Another team is working on advancing 3D printing of concrete, one of the most widely used building materials in modern construction. A team led by Clay Naito, professor of civil and environmental engineering, and Joseph Ingaglio, a doctoral candidate in CEE, has partnered with printer manufacturer Exone and global cement production leader Buzzi Unicem to develop mix designs and ways to print concrete in different shapes and structures. The new methods require a fraction of the cement used in traditional manufacturing but are just as strong, which promises significant environmental benefits. “This would be a game changer on many levels,” Mehta says. “And we are here to support our faculty and students from across campus as they engage in such ambitious interdisciplinary projects.”
Sustainability also drives collaboration between three students and four faculty members who are researching new ways to recycle drywall gypsum. Most of the estimated 700,000 tons of it generated in the Eastern U.S. alone is either transformed into low-value products such as soil amendments or dumped in landfills. The team, led by Jonas Baltrusaitis, assistant professor of chemical and biomolecular engineering is working on laboratory methods to re-use and repurpose drywall gypsum into high-value products such as fertilizer, artificial bone substitute, or glass-ceramics for tissue engineering.
Pathways and Pipelines
Beyond piloting new courses such as Creative Inquiry Independent Projects and Inquiry to Impact Group Projects, Mehta is working to create multiple ways to start students on a journey of creative inquiry in which they’re emboldened to ask questions and risk failure to get answers.

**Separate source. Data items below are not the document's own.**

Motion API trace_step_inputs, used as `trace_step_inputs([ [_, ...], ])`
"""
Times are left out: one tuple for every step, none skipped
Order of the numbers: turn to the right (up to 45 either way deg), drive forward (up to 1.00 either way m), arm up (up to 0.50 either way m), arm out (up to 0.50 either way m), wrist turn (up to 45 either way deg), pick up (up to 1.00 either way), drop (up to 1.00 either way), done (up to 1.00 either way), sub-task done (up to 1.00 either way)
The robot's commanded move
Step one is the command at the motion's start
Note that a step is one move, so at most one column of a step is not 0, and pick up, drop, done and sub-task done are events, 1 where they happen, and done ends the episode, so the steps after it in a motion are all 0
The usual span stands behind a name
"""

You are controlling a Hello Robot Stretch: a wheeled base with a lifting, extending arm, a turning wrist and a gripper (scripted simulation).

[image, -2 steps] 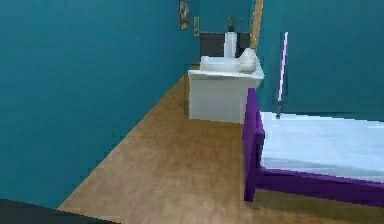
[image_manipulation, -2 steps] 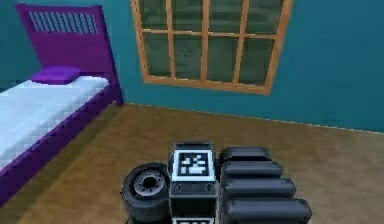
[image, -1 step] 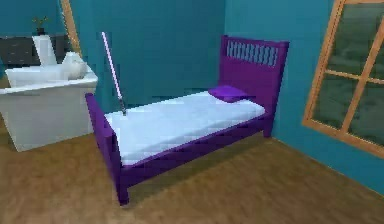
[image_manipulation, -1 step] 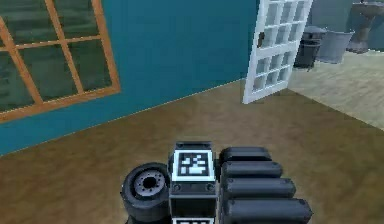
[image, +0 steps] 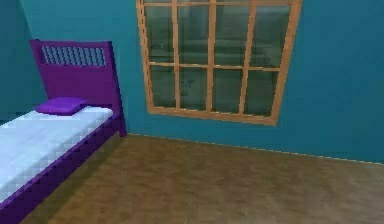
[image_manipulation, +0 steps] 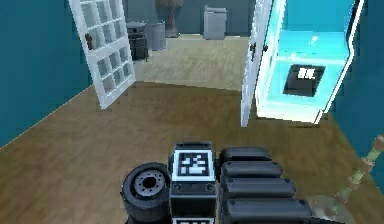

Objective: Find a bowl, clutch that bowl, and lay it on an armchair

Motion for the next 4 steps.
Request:
trace_step_inputs([
  [27.0, 0.00, 0.00, 0.00, 0.0, 0.00, 0.00, 0.00, 0.00],
  [3.0, 0.00, 0.00, 0.00, 0.0, 0.00, 0.00, 0.00, 0.00],
  [-45.0, 0.00, 0.00, 0.00, 0.0, 0.00, 0.00, 0.00, 0.00],
  [-45.0, 0.00, 0.00, 0.00, 0.0, 0.00, 0.00, 0.00, 0.00],
])
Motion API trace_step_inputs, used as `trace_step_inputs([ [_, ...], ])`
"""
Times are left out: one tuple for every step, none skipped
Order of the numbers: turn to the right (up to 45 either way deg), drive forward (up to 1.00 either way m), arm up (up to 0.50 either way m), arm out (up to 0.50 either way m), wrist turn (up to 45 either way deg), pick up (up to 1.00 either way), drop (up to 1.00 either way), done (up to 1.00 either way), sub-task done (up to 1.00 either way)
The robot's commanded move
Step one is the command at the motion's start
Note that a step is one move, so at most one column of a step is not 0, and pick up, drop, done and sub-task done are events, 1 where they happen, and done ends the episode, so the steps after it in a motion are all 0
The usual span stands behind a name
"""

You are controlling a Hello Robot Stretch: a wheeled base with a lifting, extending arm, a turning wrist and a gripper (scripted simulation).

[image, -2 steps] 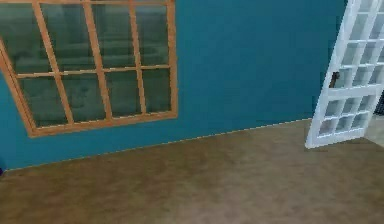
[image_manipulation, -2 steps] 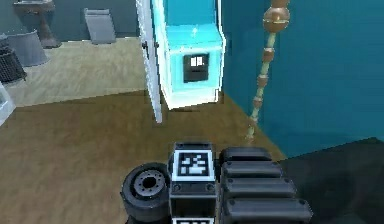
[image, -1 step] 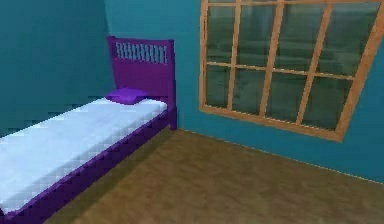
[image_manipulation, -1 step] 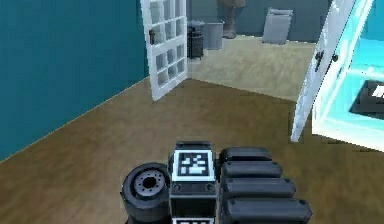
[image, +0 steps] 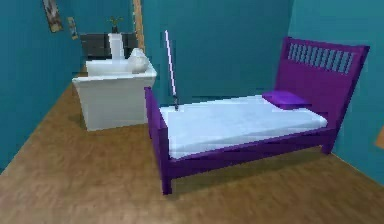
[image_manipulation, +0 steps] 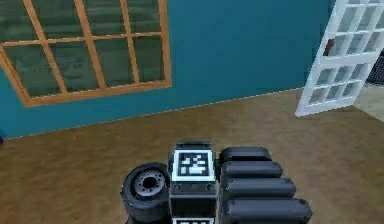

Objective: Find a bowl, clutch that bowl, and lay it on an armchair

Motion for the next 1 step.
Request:
trace_step_inputs([
  [-45.0, 0.00, 0.00, 0.00, 0.0, 0.00, 0.00, 0.00, 0.00],
])
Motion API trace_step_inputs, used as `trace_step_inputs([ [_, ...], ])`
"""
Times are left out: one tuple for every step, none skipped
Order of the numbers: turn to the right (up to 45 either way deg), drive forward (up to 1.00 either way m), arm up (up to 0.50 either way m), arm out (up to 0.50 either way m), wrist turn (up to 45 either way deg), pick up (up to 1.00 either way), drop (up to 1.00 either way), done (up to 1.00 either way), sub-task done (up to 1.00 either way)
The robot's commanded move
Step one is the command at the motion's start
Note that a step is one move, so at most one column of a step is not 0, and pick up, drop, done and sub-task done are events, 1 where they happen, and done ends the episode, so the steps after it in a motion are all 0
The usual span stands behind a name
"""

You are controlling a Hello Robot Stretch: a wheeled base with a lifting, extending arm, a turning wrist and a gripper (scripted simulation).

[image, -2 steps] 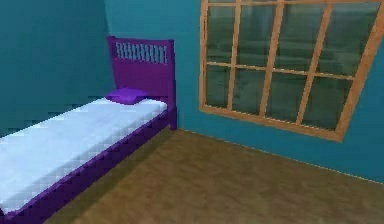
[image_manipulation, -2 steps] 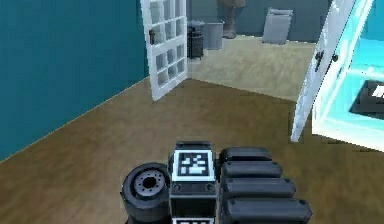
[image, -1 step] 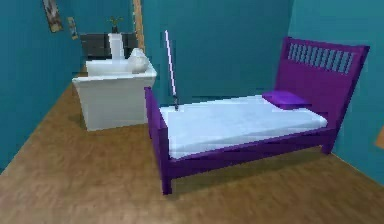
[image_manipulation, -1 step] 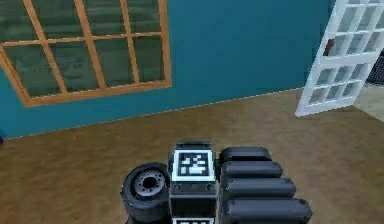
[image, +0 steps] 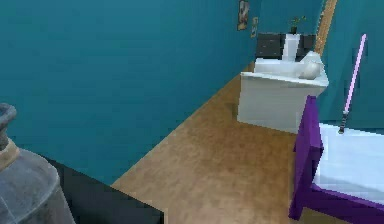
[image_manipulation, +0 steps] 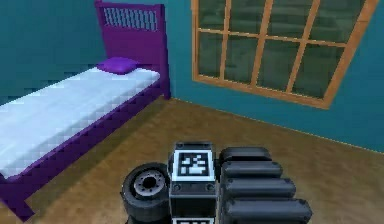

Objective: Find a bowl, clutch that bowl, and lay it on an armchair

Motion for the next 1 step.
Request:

One example is LearnX-MakeX-SprintX workshops in which students can explore a wide range of unfamiliar topics or use unfamiliar equipment or processes to make something tangible with their own hands.

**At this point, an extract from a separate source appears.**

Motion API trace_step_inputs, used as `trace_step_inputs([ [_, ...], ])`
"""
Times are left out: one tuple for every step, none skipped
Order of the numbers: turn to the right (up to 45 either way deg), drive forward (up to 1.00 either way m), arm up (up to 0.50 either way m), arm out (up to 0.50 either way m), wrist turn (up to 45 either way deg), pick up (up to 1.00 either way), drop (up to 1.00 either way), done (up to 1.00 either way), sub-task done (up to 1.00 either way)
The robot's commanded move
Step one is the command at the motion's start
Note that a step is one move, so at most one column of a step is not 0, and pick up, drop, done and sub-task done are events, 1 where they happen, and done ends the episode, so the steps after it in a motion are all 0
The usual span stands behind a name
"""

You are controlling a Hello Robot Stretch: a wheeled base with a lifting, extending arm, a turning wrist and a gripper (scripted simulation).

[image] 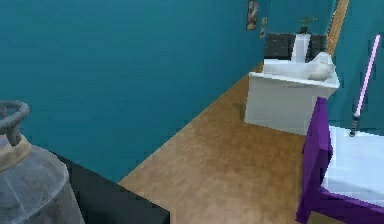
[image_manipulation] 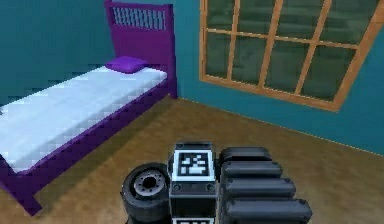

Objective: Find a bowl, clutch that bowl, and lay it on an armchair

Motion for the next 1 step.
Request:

Another is a network of open and accessible creative spaces. “These might be a conference room, a studio to make a video clip, or a dirty space to work with cement or sculpture,” Mehta says. “Our team is trying to carve out spaces where we can create new things.” Venues for sharing—such as a university-wide project expo planned for May 3 at Mountaintop—can showcase and celebrate accomplishments while inspiring others and cross-pollinating ideas.
“Knowledge is constructed,” Mehta says. “Much of it is already out there. The challenge is finding it, understanding it, leveraging it, and when necessary creating it, to solve problems that matter. Creative problem solving is a contact sport, and you can’t do it from afar. You need to get down into the details and do stuff.”